Input data: Begin

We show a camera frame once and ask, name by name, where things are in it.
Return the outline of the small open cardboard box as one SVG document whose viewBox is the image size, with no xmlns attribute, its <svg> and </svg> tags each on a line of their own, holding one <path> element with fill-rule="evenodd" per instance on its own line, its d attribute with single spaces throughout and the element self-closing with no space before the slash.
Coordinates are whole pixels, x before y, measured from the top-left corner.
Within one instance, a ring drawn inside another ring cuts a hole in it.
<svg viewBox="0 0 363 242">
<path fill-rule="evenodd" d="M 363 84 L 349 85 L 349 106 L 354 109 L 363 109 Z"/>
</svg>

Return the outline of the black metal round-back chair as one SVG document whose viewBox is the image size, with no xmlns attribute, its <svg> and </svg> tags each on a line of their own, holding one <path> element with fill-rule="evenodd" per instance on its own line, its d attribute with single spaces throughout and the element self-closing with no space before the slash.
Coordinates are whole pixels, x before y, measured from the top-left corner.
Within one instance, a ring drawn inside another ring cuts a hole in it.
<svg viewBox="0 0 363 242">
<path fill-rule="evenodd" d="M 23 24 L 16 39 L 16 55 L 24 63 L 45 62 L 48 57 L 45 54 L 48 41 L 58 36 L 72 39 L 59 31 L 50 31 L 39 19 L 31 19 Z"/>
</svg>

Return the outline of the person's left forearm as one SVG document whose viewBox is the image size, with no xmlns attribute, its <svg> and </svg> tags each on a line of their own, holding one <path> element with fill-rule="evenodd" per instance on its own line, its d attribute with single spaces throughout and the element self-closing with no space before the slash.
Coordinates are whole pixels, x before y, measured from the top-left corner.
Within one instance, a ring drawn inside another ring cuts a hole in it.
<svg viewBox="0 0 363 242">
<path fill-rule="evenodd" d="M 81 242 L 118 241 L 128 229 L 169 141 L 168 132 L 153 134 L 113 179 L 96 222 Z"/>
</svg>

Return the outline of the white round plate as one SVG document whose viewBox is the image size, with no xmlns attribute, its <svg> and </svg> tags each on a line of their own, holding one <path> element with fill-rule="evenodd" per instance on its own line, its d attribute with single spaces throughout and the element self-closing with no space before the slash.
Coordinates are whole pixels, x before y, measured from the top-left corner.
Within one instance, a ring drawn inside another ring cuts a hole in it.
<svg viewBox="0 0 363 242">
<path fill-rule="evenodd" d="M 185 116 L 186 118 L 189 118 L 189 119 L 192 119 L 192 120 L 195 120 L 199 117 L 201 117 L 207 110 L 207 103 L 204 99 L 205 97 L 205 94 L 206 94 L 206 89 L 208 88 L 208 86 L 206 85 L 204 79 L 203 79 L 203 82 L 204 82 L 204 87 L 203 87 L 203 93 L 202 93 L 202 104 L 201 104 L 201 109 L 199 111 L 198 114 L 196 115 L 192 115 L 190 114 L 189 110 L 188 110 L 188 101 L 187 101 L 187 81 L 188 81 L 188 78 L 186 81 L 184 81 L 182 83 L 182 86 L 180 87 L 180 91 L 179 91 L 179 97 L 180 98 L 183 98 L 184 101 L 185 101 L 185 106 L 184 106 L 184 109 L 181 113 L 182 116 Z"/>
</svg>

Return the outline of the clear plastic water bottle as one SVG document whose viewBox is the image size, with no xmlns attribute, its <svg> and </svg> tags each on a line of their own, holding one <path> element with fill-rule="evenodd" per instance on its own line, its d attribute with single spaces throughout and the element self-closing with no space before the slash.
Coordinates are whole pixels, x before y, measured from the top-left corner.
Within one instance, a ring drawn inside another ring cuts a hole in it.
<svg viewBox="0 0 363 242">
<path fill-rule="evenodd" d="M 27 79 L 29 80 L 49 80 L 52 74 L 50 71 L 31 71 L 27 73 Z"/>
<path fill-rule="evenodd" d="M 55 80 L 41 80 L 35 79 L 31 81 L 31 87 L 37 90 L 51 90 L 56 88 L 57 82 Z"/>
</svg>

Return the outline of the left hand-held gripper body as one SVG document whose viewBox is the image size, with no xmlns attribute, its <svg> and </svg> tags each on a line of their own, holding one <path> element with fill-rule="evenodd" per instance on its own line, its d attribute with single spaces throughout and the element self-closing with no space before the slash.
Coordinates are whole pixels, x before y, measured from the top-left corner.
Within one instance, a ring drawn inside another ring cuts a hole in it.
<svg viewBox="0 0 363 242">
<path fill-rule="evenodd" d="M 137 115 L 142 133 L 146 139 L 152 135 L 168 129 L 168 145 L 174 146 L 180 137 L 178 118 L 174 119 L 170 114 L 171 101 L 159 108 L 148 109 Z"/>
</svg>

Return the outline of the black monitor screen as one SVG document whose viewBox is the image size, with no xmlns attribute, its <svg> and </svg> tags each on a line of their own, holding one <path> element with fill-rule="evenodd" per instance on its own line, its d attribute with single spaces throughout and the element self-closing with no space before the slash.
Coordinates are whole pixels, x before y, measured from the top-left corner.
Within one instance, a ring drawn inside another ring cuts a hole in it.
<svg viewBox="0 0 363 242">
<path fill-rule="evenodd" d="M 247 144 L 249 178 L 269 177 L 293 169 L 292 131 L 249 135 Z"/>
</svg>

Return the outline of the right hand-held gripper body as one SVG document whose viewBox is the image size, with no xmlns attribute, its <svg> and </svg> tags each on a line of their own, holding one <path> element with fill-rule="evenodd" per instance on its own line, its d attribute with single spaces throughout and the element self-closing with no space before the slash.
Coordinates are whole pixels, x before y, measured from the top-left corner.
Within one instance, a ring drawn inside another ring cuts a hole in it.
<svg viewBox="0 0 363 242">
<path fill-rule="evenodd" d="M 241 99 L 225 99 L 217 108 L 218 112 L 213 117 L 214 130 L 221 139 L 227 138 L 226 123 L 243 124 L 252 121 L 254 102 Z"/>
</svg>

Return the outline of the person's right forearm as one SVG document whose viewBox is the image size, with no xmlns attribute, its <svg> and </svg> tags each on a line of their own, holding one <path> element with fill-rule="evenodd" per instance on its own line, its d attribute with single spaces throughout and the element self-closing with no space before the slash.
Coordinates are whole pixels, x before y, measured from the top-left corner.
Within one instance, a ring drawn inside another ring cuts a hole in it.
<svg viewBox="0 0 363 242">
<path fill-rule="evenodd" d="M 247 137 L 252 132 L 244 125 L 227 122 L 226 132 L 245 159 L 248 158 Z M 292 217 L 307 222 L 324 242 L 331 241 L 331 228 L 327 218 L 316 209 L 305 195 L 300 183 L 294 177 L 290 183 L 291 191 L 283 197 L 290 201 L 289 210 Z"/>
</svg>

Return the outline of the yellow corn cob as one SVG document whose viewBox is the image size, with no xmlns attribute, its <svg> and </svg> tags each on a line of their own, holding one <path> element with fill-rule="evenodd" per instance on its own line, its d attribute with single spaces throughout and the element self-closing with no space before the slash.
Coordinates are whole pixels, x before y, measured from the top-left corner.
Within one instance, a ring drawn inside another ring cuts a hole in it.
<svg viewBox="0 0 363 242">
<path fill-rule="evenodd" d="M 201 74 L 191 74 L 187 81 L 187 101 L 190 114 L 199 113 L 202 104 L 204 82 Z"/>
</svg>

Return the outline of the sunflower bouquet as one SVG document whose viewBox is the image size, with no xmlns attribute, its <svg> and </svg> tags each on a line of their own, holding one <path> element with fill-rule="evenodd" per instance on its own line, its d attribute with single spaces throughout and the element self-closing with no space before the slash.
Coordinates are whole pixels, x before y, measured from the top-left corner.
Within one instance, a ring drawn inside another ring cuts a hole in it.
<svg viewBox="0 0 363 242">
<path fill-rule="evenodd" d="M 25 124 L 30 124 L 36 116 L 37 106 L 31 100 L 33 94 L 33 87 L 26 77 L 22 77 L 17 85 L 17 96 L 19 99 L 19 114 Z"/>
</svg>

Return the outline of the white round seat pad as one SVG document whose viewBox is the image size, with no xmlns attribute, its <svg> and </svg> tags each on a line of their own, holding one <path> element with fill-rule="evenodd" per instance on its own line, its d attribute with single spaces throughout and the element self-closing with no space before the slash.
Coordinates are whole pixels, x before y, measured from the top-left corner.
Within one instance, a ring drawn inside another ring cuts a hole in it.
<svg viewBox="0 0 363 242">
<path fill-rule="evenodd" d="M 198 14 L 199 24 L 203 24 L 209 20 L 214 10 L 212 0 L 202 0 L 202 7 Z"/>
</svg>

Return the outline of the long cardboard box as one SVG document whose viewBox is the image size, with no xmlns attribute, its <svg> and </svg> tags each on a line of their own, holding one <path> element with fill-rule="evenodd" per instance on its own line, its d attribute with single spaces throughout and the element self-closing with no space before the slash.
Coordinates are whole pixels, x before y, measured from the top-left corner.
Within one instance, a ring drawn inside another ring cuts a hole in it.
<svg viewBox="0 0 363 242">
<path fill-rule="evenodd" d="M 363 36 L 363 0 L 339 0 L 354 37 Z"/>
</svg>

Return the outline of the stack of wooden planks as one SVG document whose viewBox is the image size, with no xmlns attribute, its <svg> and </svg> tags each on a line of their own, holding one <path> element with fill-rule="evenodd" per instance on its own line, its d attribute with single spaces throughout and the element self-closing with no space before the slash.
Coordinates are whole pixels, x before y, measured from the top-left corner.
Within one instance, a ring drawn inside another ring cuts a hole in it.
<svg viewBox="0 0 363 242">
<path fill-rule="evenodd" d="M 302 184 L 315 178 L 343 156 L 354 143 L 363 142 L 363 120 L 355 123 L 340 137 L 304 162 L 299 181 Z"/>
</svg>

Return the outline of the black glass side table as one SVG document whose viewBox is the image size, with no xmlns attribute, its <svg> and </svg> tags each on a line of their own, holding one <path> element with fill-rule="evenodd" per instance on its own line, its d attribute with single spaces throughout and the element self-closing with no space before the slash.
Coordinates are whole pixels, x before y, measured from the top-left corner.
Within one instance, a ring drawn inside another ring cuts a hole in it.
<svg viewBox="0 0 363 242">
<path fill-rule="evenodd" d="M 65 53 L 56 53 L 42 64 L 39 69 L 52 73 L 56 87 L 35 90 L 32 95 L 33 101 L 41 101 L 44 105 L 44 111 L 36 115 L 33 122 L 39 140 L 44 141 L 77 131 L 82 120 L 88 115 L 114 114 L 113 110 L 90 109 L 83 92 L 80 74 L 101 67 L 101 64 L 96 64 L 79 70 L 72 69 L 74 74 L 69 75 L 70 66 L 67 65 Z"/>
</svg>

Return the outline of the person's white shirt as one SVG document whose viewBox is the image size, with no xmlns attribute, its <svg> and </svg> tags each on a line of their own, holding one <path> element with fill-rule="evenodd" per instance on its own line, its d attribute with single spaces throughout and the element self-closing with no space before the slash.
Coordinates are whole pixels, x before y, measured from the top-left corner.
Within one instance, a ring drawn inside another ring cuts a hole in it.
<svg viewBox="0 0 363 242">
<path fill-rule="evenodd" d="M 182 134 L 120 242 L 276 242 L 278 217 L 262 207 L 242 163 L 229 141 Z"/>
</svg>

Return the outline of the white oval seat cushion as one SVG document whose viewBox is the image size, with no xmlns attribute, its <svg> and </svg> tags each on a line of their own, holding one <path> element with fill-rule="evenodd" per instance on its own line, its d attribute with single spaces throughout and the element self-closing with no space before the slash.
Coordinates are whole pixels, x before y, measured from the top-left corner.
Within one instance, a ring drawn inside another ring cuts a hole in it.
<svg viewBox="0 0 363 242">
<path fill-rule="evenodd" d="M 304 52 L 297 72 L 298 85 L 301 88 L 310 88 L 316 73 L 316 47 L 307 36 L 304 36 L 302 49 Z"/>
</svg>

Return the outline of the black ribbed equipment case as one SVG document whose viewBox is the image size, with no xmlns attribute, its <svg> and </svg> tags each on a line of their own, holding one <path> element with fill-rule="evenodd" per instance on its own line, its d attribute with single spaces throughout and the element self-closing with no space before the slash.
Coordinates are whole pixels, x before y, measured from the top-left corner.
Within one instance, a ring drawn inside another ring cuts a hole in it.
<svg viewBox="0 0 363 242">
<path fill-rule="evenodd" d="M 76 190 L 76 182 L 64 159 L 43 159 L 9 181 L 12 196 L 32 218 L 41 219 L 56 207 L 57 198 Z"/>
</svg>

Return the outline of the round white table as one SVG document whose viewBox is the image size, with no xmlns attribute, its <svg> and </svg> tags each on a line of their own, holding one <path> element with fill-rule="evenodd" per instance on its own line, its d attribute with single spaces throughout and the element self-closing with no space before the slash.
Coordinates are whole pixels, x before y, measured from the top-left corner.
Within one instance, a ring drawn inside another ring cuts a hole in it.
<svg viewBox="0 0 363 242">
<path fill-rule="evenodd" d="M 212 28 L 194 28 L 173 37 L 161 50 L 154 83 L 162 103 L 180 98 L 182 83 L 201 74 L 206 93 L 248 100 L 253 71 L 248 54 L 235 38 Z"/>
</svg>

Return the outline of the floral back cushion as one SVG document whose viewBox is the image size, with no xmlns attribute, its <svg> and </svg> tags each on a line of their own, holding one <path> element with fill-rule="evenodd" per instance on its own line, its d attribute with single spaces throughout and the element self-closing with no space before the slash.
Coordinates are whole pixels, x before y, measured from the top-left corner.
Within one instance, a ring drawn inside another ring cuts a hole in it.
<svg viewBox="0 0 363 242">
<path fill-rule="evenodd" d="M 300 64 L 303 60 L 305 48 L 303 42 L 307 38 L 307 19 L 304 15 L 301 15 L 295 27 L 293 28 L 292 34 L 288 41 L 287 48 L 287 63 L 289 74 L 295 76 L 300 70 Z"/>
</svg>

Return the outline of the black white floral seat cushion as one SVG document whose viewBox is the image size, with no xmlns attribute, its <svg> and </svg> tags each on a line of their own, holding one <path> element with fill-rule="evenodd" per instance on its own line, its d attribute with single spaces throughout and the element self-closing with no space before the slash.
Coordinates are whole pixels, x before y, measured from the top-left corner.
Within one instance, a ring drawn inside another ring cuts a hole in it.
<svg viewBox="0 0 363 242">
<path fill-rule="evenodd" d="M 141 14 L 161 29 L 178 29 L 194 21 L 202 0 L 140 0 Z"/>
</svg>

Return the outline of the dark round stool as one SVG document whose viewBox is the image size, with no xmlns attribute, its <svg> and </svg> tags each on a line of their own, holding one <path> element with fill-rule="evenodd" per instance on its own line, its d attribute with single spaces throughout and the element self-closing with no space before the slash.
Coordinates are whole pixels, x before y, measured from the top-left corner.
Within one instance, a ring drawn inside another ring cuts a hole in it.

Input data: End

If a line in the records contains the string "right", copy it out.

Return the outline of the right hand-held gripper body as one SVG document whose viewBox is the image size, with no xmlns attribute, its <svg> and </svg> tags each on a line of their own, holding one <path> element with fill-rule="evenodd" per instance on its own line, its d attribute with single spaces throughout and the element self-closing with no space before the slash.
Return the outline of the person's right forearm as one SVG document whose viewBox is the image size, with no xmlns attribute, its <svg> and </svg> tags each on a line of their own, holding one <path> element with fill-rule="evenodd" per instance on its own line, its d attribute with single spaces throughout and the element self-closing with no space before the slash.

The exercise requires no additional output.